Abdallah A., Baloglu G., Abdallah B. G., Papaker M., Rakip U.

NEUROLOGICAL RESEARCH, vol.44, no.9, pp.774-785, 2022 (SCI-Expanded) identifier identifier identifier

  • Publication Type: Article / Article
  • Volume: 44 Issue: 9
  • Publication Date: 2022
  • Doi Number: 10.1080/01616412.2022.2096011
  • Journal Indexes: Science Citation Index Expanded (SCI-EXPANDED), Scopus, BIOSIS, EMBASE, MEDLINE
  • Page Numbers: pp.774-785
  • Keywords: Myxopapillary ependymoma, management, surgical treatment, adjuvant radiotherapy, progression, SPINAL-CORD EPENDYMOMAS, SURGICAL OUTCOMES, SURGERY, RADIOTHERAPY, ADULTS
  • Bezmialem Vakıf University Affiliated: Yes


Background: Myxopapillary ependymomas (MPEs) possess leptomeningeal, neural axis dissemination, seeding metastases, and extra-neural spread which are malignant characteristics, even they classified low-grade lesions as WHO grade II. Managing such lesions remains an arguable neurosurgical challenge.

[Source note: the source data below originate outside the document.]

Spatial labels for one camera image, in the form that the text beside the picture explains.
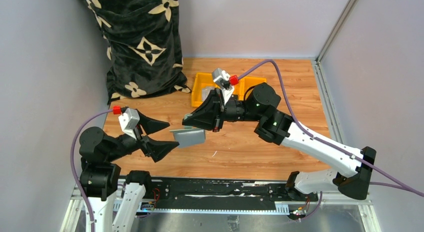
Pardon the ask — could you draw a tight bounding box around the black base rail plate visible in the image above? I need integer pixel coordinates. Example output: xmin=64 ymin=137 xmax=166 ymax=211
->
xmin=142 ymin=177 xmax=319 ymax=211

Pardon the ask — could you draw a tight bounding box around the right yellow bin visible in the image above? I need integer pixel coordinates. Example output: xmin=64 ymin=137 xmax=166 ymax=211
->
xmin=242 ymin=76 xmax=267 ymax=92

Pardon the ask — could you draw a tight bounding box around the yellow bin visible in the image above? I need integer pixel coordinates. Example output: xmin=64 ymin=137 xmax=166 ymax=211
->
xmin=191 ymin=72 xmax=217 ymax=108
xmin=229 ymin=75 xmax=245 ymax=100
xmin=242 ymin=76 xmax=267 ymax=92

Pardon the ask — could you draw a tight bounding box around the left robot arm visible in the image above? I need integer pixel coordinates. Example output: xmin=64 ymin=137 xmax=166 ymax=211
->
xmin=73 ymin=106 xmax=179 ymax=232

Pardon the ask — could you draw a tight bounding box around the left yellow bin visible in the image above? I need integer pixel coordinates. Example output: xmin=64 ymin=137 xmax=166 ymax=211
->
xmin=191 ymin=72 xmax=217 ymax=108

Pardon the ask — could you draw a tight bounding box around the grey card in bin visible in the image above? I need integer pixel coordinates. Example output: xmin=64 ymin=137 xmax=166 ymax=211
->
xmin=201 ymin=86 xmax=215 ymax=101

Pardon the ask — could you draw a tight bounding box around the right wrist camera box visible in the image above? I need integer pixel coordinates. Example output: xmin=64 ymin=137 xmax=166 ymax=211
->
xmin=212 ymin=68 xmax=235 ymax=105

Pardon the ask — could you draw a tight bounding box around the green card holder wallet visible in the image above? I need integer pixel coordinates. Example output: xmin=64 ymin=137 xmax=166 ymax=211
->
xmin=170 ymin=126 xmax=206 ymax=148

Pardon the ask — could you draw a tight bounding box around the black floral blanket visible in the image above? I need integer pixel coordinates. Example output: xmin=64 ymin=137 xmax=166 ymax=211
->
xmin=80 ymin=0 xmax=191 ymax=102

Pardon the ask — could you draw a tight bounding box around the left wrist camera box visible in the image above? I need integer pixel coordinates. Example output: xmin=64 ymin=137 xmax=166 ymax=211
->
xmin=118 ymin=108 xmax=140 ymax=139

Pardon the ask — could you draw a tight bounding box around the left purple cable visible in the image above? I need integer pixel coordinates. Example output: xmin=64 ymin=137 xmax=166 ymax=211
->
xmin=70 ymin=106 xmax=123 ymax=232

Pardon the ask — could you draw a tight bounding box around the middle yellow bin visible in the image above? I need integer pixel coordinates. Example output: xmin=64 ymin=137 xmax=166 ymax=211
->
xmin=229 ymin=75 xmax=245 ymax=100

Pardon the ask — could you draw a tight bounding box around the aluminium frame rail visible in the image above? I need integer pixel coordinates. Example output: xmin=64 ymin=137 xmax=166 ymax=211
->
xmin=60 ymin=177 xmax=381 ymax=232

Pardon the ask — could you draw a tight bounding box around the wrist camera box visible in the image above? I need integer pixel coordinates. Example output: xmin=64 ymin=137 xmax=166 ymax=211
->
xmin=118 ymin=108 xmax=140 ymax=139
xmin=212 ymin=68 xmax=235 ymax=105

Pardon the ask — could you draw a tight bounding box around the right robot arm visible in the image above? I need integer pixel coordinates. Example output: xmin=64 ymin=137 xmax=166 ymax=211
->
xmin=182 ymin=83 xmax=376 ymax=200

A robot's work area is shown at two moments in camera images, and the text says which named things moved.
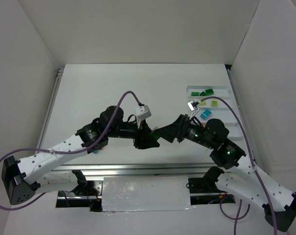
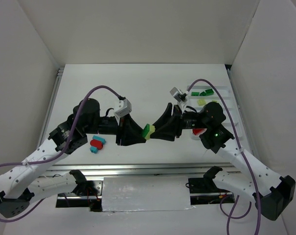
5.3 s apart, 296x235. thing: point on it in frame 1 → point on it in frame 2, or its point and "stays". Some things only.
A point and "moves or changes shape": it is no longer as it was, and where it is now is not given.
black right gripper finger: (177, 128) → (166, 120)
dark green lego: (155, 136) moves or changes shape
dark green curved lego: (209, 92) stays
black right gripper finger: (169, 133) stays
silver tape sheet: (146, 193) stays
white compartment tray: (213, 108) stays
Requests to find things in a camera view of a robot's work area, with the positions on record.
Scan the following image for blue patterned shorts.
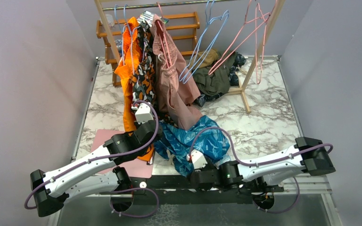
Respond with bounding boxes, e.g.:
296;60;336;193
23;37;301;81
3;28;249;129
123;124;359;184
154;115;230;177

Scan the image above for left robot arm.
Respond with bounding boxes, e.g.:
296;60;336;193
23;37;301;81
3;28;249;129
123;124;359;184
24;120;163;217

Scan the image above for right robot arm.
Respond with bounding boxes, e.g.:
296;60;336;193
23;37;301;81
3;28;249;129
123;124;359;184
189;137;336;192

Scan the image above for pink shorts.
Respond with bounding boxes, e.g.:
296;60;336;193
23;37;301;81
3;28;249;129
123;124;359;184
150;14;202;130

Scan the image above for hanger holding pink shorts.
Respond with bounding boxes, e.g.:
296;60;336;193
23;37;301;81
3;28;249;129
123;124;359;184
156;2;171;68

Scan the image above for camouflage patterned shorts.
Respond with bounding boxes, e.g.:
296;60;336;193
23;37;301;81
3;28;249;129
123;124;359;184
131;22;175;125

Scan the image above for orange shorts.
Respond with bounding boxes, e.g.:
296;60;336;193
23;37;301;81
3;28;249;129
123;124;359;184
115;16;156;163

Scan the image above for pink mat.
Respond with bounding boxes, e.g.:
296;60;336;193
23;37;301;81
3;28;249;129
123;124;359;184
90;129;153;178

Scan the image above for dark navy patterned garment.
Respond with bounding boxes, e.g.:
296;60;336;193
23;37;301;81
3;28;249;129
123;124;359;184
194;52;246;107

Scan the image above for wooden clothes rack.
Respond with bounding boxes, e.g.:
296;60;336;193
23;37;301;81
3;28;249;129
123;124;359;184
94;0;285;114

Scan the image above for olive green garment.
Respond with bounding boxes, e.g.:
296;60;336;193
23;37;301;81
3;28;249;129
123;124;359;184
193;52;236;96

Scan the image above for tan garment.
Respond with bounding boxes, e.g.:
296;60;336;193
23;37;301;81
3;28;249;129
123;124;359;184
188;49;220;70

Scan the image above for wooden shelf unit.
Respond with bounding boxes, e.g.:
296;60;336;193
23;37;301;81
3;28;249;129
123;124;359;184
96;12;200;87

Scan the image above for blue lidded jar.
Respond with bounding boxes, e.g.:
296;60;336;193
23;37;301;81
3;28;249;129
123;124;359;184
115;39;123;57

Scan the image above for marker pen pack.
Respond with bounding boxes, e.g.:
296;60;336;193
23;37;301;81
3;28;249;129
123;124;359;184
137;10;169;27

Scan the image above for clear plastic cup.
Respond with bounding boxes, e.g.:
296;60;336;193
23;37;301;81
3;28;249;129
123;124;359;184
105;14;115;29

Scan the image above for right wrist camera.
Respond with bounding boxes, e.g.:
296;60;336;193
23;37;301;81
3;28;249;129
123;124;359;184
188;149;207;170

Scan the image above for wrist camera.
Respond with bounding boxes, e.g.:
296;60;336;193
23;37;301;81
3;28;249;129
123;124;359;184
131;103;154;125
188;149;207;170

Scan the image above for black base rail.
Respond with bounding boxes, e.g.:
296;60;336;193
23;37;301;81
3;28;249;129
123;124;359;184
114;175;284;205

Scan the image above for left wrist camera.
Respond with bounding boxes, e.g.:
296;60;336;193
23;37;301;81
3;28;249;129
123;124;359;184
131;103;154;125

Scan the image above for blue wire hanger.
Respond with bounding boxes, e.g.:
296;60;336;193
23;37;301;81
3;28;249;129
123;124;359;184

The study aimed to discuss the management of MPEs by evaluating the long-term surgical outcomes of consecutively treated MPEs in different 3 neurosurgical centers. Methods: Medical records of all diagnosed patients with spinal tumors at our institutions were reviewed retrospectively. This study included all consecutive MPE who underwent surgical intervention in our institutions in different periods between February 2004 and December 2020. Results: A total of 44 patients with MPE were treated surgically in three institutions. 28 (63.6%) patients were males. Six patients were pediatric patients (<= 18 years). The mean age was 36.2 years. The preoperative course was 19.2 months. The most common symptom was leg pain, observed in 35 (79.5%) patients. Gross-total resection was performed in 35 (79.5%) patients. 39 (88.7%) patients had good functional outcomes with an average follow-up period of 106.2 months. The progression was observed in 5 (11.4%) patients. Extending >2 segments, unclear boundaries, bone-erosions were associated with poor prognosis and progression. Laminectomy and surgical complications were associated with poor functional outcomes. En bloc resection without violation of lesions' integrities reduced the progression. Conclusions: Radiological, intraoperative, and surgical factors can affect the functional outcomes and the progression of MPEs. Some precautions in the surgical interventions particularly in MPEs with defined radiological features can improve functional outcomes and reduce the progression risk.